Exercise instructions
Return all the data verbatim but without images.

Information supplied
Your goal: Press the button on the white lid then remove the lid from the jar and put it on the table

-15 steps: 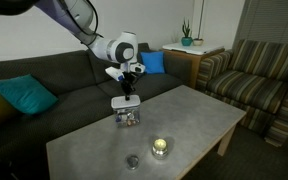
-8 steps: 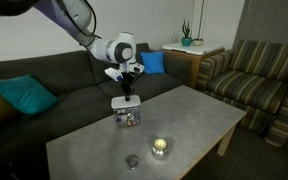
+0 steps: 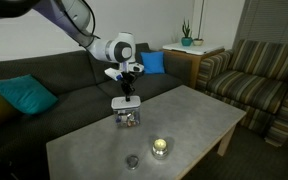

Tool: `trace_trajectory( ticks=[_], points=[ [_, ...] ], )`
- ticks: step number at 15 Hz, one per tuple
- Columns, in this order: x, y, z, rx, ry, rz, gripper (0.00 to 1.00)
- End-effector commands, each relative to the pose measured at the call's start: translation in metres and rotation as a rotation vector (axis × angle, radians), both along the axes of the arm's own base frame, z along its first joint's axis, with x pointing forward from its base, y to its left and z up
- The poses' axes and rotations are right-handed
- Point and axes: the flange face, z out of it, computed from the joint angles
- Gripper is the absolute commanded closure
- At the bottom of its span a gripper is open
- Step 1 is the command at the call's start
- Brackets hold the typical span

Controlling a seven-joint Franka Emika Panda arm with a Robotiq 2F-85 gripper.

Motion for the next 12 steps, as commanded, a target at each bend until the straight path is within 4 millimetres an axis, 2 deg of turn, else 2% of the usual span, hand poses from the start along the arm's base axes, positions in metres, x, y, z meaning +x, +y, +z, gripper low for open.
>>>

Answer box
Your goal: Press the button on the white lid then remove the lid from the jar and put it on the table

-15 steps: 
-8 steps: 
+0 steps: 

Tool: `trace_trajectory( ticks=[_], points=[ [_, ...] ], )`
- ticks: step number at 15 Hz, one per tuple
- Columns, in this order: x, y, z, rx, ry, rz, gripper (0.00 to 1.00)
- End-effector commands, each relative to the pose measured at the call's start: translation in metres and rotation as a rotation vector (axis × angle, radians), both along the axes of the arm's own base frame, z along its first joint's axis, with x pointing forward from its base, y to its left and z up
- The poses' axes and rotations are right-handed
- Point and axes: the flange face, z out of it, computed from the joint angles
- Gripper is the absolute commanded closure
- At the bottom of its span a gripper is open
- Step 1 is the command at the call's start
- Brackets hold the typical span

Controlling a seven-joint Franka Emika Panda arm with a Robotiq 2F-85 gripper.

Motion for the next 12 steps, as commanded, a target at each bend until the straight path is within 4 millimetres an axis, 2 deg of turn, else 2% of the usual span, hand poses from the start along the arm's base axes, positions in metres, x, y, z meaning +x, +y, +z, gripper low for open.
>>>

The output contains nothing further.